Department of Hemato-Oncology, Faculty of Medicine and Dentistry, Palacky University Olomouc and University Hospital Olomouc, Olomouc, Olomouc, Czech Republic.
Department of Immunology, Faculty of Medicine and Dentistry, Palacky University Olomouc and University Hospital Olomouc, Olomouc, Czech Republic, Olomouc, Czech Republic.
Leuk Res. 2019 Apr;79:60-68. doi: 10.1016/j.leukres.2019.02.005. Epub 2019 Feb 19.
Better risk-stratification of patients with chronic lymphocytic leukemia (CLL) and identification of subsets of ultra-high-risk (HR)-CLL patients are crucial in the contemporary era of an expanded therapeutic armamentarium for CLL.
A multivariate patient similarity network and clustering was applied to assess the prognostic values of routine genetic, laboratory, and clinical factors and to identify subsets of ultra-HR-CLL patients. The study cohort consisted of 116 HR-CLL patients (F/M 36/80, median age 63 yrs) carrying del(11q), del(17p)/TP53 mutations and/or complex karyotype (CK) at the time of diagnosis.
Three major subsets based on the presence of key prognostic variables as genetic aberrations, bulky lymphadenopathy, splenomegaly, and gender: profile (P)-I (n = 34, men/women with CK + no del(17p)/TP53 mutations), P-II (n = 47, predominantly men with del(11q) + no CK + no del(17p)/TP53 mutations), and P-III (n = 35, men/women with del(17p)/TP53 mutations, with/without del(11q) and CK) were revealed. Subanalysis of major subsets identified three ultra-HR-CLL groups: men with TP53 disruption with/without CK, women with TP53 disruption with CK and men/women with CK + del(11q) with poor short-term outcomes (25% deaths/12 mo). Besides confirming the combinations of known risk-factors, the used patient similarity network added further refinement of subsets of HR-CLL patients who may profit from different targeted drugs.
This study showed for the first time in hemato-oncology the usefulness of the multivariate patient similarity networks for stratification of HR-CLL patients. This approach shows the potential for clinical implementation of precision medicine, which is especially important in view of an armamentarium of novel targeted drugs.
在慢性淋巴细胞白血病(CLL)治疗手段不断扩展的当代,更好地对患者进行风险分层并确定超高风险(HR)-CLL 患者亚组至关重要。
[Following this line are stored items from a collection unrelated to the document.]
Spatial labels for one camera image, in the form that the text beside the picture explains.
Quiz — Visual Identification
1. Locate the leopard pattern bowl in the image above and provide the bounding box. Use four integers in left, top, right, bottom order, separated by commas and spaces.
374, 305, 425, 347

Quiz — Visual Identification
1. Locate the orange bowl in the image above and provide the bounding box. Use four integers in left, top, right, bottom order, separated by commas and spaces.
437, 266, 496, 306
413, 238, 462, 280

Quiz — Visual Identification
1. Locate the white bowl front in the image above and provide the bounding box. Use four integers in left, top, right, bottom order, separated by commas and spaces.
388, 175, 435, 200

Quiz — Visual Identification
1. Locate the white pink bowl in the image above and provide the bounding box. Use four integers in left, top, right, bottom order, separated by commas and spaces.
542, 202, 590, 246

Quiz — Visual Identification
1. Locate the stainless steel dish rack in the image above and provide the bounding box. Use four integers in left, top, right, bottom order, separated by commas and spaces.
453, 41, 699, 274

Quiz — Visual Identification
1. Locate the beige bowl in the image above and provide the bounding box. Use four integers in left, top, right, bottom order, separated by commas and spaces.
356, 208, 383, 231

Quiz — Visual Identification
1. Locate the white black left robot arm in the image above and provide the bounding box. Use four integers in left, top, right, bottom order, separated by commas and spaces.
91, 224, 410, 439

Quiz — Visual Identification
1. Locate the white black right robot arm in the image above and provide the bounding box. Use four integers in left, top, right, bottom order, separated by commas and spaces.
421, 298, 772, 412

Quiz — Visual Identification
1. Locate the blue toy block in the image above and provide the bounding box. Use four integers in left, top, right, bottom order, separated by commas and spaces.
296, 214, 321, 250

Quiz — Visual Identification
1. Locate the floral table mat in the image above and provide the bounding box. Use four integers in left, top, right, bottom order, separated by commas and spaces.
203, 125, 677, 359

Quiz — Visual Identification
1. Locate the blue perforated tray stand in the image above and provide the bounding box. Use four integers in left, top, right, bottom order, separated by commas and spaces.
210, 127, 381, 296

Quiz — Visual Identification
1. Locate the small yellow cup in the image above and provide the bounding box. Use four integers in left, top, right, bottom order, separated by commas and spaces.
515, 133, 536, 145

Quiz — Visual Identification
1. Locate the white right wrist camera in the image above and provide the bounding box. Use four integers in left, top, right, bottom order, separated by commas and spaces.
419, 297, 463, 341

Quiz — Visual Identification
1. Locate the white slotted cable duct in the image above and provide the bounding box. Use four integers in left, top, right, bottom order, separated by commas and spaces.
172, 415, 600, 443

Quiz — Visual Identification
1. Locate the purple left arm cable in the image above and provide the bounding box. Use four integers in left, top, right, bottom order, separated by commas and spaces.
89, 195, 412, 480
应用多变量患者相似性网络和聚类来评估常规遗传、实验室和临床因素的预后价值,并确定超 HR-CLL 患者的亚组。该研究队列包括 116 例 HR-CLL 患者(男/女 36/80,中位年龄 63 岁),在诊断时携带 del(11q)、del(17p)/TP53 突变和/或复杂核型(CK)。
基于遗传异常、大肿块淋巴结病、脾肿大和性别等关键预后变量的存在,发现了三个主要的亚组:P-I 型(n=34,CK+无 del(17p)/TP53 突变的男性/女性)、P-II 型(n=47,主要为男性,del(11q) +无 CK+无 del(17p)/TP53 突变)和 P-III 型(n=35,del(17p)/TP53 突变的男性/女性,有/无 del(11q)和 CK)。对主要亚组的亚组分析确定了三个超 HR-CLL 组:男性伴 TP53 缺失,有/无 CK;女性伴 TP53 缺失,有 CK;男性/女性伴 CK+del(11q),短期预后不良(25%死亡/12 个月)。除了证实已知风险因素的组合外,使用的患者相似性网络还进一步细化了 HR-CLL 患者的亚组,这些亚组可能受益于不同的靶向药物。
本研究首次在血液肿瘤学中证明了多变量患者相似性网络在 HR-CLL 患者分层中的应用价值。这种方法显示了精准医学临床实施的潜力,这在新型靶向药物不断涌现的情况下尤为重要。